Ángela Merkel elogia las medidas españolas para la superación de la
crisis del “euro” y apoya a Rajoy en sus horas más bajas, mientras
Dragui insinúa en el parlamento español que falta subir impuestos a los
más que esquilmados ciudadanos españoles. Los países del norte de Europa
se miran el ombligo ante el dantesco escenario de las naciones del sur y
provocan una reducción en el presupuesto de la UE. La indignación de
sus ciudadanos no cuenta, al igual que tampoco les tembló el pulso a la
hora de enviar a Grecia a la decapitación.
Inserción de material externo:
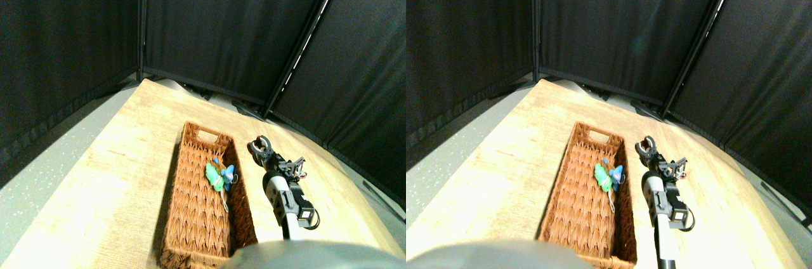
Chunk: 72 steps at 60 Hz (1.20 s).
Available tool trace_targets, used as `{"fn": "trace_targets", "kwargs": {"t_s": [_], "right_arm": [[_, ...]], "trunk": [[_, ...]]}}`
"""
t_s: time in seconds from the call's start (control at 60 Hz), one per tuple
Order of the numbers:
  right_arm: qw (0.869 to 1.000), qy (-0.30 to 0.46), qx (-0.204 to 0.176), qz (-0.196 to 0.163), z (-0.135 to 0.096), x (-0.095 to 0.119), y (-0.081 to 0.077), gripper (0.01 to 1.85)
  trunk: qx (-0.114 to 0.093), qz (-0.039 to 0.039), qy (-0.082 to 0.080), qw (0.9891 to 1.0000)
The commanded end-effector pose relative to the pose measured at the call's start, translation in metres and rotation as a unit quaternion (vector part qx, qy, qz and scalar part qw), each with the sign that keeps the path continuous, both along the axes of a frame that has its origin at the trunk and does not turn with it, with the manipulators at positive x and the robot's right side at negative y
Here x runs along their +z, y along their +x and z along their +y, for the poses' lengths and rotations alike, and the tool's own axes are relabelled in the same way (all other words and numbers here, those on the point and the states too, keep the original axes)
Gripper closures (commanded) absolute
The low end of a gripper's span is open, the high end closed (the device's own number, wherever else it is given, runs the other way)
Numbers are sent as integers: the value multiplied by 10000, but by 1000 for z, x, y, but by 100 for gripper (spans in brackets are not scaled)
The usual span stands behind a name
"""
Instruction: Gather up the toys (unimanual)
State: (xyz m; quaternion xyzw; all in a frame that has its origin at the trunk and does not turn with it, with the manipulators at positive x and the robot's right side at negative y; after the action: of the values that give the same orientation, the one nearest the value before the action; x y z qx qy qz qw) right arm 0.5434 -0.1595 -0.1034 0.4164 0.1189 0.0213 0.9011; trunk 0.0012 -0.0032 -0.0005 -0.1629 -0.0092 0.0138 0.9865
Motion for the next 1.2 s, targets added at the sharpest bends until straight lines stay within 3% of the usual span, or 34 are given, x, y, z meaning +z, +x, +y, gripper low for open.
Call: {"fn": "trace_targets", "kwargs": {"t_s": [0.017,0.117,0.3,0.45,0.583,0.883,0.933,1.033,1.1,1.2], "right_arm": [[9998,-74,-21,-183,6,4,-1,171],[9996,157,233,-69,18,3,-1,173],[9991,227,345,59,38,1,-3,174],[9980,1,633,33,54,-2,-4,171],[9966,345,727,198,65,-4,-5,173],[9974,217,594,350,74,-10,-5,179],[9970,146,511,570,73,-10,-5,121],[9968,-8,515,607,71,-9,-4,69],[9969,-9,492,611,69,-9,-3,63],[9981,-86,413,442,63,-10,-1,74]], "trunk": [[174,-32,-172,9997],[240,-48,-236,9994],[334,-74,-370,9987],[397,-75,-468,9981],[441,-77,-525,9976],[468,-56,-566,9973],[455,-41,-556,9974],[436,-27,-520,9977],[418,-12,-489,9979],[373,5,-424,9984]]}}
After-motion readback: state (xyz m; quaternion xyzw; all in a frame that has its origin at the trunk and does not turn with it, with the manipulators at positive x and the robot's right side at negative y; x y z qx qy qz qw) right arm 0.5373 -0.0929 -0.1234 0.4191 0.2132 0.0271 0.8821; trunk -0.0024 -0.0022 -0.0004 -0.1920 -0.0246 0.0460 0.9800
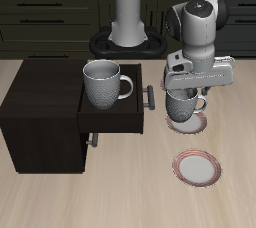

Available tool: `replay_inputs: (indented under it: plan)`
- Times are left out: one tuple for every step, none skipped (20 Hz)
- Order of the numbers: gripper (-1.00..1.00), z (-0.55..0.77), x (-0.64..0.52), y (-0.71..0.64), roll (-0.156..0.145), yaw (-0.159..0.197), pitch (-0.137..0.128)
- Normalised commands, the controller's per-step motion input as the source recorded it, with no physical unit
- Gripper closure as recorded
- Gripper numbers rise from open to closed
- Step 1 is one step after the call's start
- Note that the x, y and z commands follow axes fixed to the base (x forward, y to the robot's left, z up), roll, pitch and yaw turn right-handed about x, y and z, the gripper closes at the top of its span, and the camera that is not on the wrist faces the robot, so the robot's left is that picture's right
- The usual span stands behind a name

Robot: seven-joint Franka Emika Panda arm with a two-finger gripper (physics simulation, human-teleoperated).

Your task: Place the porcelain mug that is on the plate onto the middle plate relative to the robot

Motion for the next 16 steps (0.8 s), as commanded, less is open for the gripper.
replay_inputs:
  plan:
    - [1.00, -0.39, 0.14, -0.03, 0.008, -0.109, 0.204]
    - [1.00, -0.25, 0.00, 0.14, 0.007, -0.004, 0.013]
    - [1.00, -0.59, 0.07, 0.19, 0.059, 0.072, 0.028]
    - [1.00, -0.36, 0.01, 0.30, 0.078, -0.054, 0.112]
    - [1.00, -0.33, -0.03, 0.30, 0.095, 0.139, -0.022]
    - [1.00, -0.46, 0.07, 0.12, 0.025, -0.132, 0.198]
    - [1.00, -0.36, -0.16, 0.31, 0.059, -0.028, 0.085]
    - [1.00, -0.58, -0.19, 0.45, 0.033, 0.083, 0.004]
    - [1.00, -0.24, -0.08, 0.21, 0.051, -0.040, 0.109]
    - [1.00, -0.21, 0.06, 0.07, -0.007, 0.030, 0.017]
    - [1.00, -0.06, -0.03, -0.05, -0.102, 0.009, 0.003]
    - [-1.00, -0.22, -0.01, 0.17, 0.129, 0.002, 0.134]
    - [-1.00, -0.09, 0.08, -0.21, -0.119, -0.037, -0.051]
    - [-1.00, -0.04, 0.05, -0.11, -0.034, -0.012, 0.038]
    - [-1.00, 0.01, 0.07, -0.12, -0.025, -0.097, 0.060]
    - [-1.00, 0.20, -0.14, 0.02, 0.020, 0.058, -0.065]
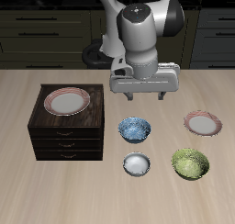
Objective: Place the blue bowl onto the plate that is on top of the cabinet
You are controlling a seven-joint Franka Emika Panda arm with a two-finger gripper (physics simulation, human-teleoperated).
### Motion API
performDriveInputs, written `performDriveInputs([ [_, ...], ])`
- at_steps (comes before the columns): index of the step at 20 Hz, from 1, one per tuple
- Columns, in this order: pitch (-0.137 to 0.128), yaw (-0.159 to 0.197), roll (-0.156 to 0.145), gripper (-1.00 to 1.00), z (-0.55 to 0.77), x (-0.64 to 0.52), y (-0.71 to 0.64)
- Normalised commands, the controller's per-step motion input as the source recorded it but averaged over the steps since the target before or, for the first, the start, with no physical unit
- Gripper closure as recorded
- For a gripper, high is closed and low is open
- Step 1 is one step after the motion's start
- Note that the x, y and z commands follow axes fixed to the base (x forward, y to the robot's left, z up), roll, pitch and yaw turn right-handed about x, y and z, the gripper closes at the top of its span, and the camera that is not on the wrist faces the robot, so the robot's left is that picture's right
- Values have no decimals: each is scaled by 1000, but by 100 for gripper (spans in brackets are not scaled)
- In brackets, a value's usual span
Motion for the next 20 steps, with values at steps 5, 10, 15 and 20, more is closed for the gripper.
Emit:
performDriveInputs([
  [5,7,-21,-15,-100,-262,4,-76],
  [10,-18,16,-8,-100,-243,-47,-17],
  [15,-13,0,13,-100,-235,-52,62],
  [20,9,22,13,-100,-317,-34,112],
])
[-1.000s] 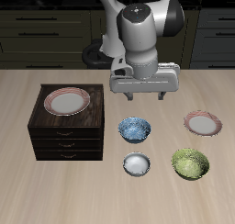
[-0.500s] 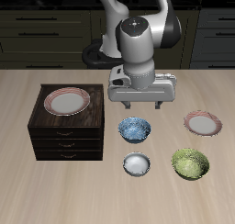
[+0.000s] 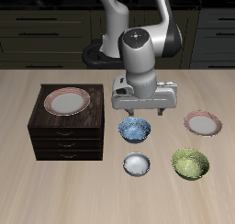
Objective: Place the blue bowl onto the plate that is on top of the cabinet
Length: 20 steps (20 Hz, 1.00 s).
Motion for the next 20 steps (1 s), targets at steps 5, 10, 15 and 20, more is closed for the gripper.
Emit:
performDriveInputs([
  [5,20,-11,5,-100,-280,5,26],
  [10,9,21,9,-100,-281,-30,124],
  [15,23,25,19,-100,-288,-40,180],
  [20,48,-4,19,-100,-230,-5,81],
])
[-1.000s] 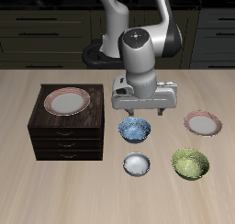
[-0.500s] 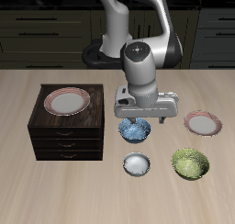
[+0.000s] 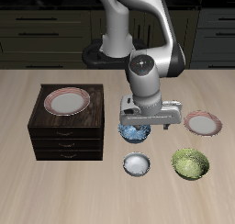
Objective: Place the blue bowl onto the plate that is on top of the cabinet
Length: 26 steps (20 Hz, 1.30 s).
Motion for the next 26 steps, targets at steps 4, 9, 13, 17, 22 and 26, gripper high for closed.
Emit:
performDriveInputs([
  [4,39,-2,8,-100,-264,-2,26],
  [9,73,-46,38,100,-276,19,-16],
  [13,3,-3,-7,100,5,3,-41],
  [17,-27,9,-5,100,178,9,-68],
  [22,-25,9,-22,100,186,51,-100],
  [26,-46,29,-3,100,354,6,-44],
])
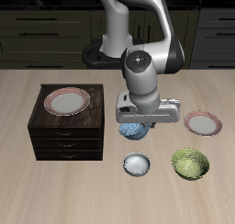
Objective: Place the blue bowl onto the plate that is on top of the cabinet
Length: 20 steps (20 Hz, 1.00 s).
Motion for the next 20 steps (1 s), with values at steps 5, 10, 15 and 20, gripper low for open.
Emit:
performDriveInputs([
  [5,-54,23,-7,100,366,-84,-81],
  [10,-44,19,-16,100,360,-150,-133],
  [15,-53,25,-3,100,446,-154,-143],
  [20,-60,27,-16,100,414,-139,-69],
])
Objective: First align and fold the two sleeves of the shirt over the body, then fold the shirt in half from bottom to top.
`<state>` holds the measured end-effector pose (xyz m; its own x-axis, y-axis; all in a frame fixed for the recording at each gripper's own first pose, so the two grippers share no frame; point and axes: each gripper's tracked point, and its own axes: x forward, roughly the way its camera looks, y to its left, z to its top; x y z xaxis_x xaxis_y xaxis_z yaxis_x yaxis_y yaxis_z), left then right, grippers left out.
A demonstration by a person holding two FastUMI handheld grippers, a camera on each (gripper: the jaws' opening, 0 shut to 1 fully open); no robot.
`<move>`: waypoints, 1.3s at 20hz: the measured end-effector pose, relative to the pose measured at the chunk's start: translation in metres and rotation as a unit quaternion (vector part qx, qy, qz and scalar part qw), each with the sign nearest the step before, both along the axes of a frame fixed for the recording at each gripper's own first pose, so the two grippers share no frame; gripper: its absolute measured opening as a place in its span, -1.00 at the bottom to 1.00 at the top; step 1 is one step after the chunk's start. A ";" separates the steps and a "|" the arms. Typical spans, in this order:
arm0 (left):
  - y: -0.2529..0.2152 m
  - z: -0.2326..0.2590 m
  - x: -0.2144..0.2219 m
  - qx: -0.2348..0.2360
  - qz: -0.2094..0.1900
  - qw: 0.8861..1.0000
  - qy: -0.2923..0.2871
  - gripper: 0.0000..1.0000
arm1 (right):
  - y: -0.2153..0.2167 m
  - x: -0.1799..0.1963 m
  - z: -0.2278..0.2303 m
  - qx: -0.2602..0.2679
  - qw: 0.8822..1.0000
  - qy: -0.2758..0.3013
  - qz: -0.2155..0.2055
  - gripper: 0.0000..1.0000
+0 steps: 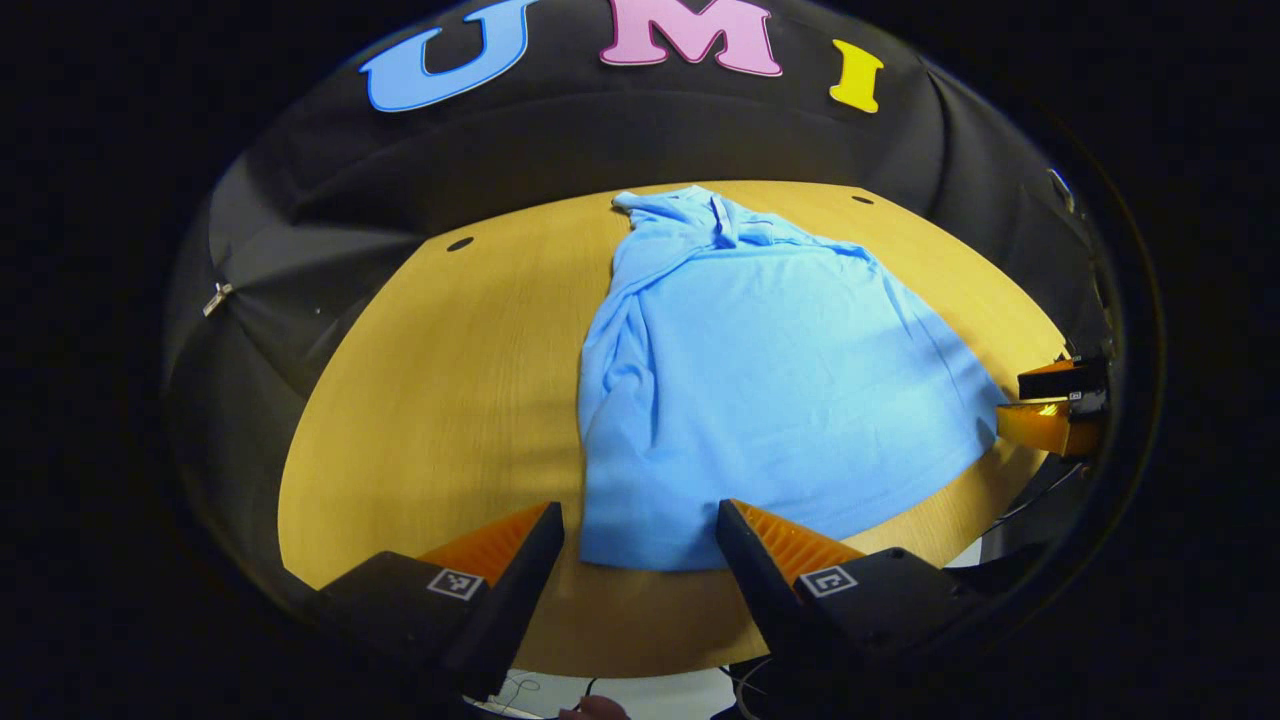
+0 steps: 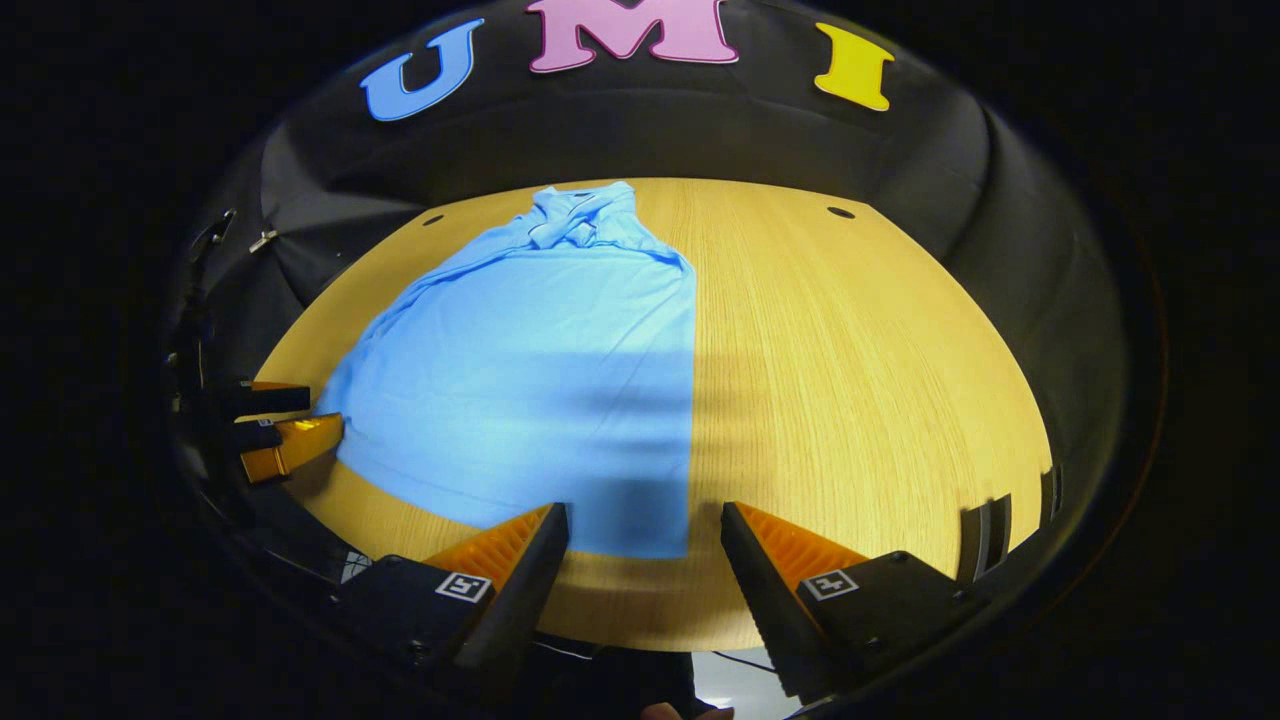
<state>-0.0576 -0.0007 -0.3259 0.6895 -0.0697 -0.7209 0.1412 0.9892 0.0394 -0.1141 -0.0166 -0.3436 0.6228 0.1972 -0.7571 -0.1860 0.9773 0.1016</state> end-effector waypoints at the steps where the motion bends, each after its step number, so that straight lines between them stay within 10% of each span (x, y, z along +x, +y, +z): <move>1: -0.001 0.001 0.001 -0.001 -0.002 1.000 -0.001 0.99 | 0.001 0.000 -0.004 -0.005 1.000 0.004 0.002 0.92; 5: -0.005 -0.003 -0.002 -0.033 0.003 0.999 0.008 1.00 | 0.007 0.006 -0.005 -0.014 1.000 -0.005 0.010 0.94; 7: -0.007 -0.003 -0.003 -0.047 0.017 0.999 0.013 0.69 | 0.015 0.007 -0.005 -0.012 1.000 -0.009 0.016 0.92; 14: -0.032 0.000 -0.001 -0.045 0.004 0.999 0.011 -0.70 | 0.033 0.011 -0.002 0.009 1.000 -0.007 0.020 -0.82; 26: -0.038 0.080 0.071 -0.088 0.066 0.991 -0.073 -0.88 | 0.035 0.097 0.077 0.073 0.993 -0.097 0.008 -0.91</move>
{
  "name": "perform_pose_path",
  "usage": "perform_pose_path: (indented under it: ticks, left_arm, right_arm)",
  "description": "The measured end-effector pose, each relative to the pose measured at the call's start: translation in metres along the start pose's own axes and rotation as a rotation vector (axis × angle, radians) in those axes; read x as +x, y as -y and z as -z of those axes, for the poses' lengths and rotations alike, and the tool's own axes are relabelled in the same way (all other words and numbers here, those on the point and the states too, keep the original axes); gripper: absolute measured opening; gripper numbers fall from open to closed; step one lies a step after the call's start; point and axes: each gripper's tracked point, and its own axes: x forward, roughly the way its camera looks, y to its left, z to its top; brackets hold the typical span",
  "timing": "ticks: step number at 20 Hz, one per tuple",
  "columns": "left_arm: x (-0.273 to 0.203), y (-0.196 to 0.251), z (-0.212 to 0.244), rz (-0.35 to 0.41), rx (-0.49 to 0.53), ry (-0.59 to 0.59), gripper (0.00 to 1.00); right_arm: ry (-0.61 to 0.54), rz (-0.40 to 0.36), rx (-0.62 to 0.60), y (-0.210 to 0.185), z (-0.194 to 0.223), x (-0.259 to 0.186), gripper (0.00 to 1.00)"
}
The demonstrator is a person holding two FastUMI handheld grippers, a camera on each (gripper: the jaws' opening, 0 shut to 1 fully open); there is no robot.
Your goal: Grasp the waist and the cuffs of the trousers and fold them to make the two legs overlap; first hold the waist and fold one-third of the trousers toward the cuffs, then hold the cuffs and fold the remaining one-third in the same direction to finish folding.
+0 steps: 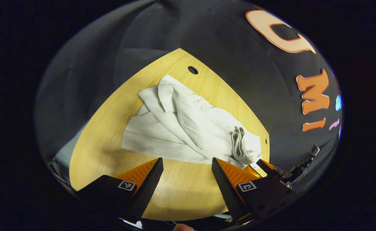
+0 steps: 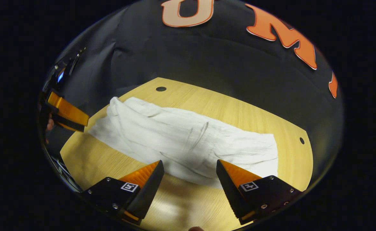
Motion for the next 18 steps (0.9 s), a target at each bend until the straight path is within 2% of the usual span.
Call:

España no tendría que ser muy
diferente para sus objetivos, y la verdad es que en el fondo empiezan a
parecerse.
Estos hechos no son nada extraños si tenemos en
cuenta que el gobierno español está practicando una política genocida
contra su propio pueblo, pero sin misiles balísticos. Todas las medidas
del PP están encaminadas a encubrir su propia y espeluznante corrupción,
incrementar la riqueza de bancos, grandes empresas, especuladores y
todo tipo de persona que, sin escrúpulos, aumenta su riqueza a costa de
instituciones democráticas que deja en agua de borrajas, es decir, sin
sangre. Muchos de los señores que gobiernan España, hay que decirlo, son
hijos del Opus Dei, y, por lo tanto del franquismo, de aquél que los
españoles creían olvidado y que ha vuelto con todas sus fuerzas
apropiándose de las leyes, el parlamento, los ayuntamientos, las
comunidades autónomas, los colegios, los hospitales que están siendo
descaradamente privatizados para beneficio de unas cuantas empresas, así
como del mismo derecho a la supervivencia de personas que se quedan sin
trabajo y sin ingresos. Esta forma de corruptocracia, en la que además
se niegan posibles imputaciones, sobresueldos y dinero negro dentro de
los partidos, es lo que el Sr. Rajoy ha querido vender al Sr. Humala,
quizás para limpiar la marca España, claro que eso ya no se consigue ni
con la lejía más potente del mercado mundial.
Este es el
sentir sobre mi país, la canallesca casta política que lo gobierna y el
modo en el que, lentamente, se está acabando con la democracia, la
libertad, la dignidad, los derechos de los ciudadanos, mientras ya más
del 25% de la población está en riesgo de pobreza. Si nos faltan tres
años con este señor, por llamarlo de alguna forma, me temo que España
será un país tercermundista y que habrá volatilizado de la nada todo su
proceso de transición democrático desde que murió el dictador Don
Francisco Franco. Sólo espero y confío en que en las próximas elecciones
sepamos dar una glamorosa patada a semejantes ineptos e impresentables.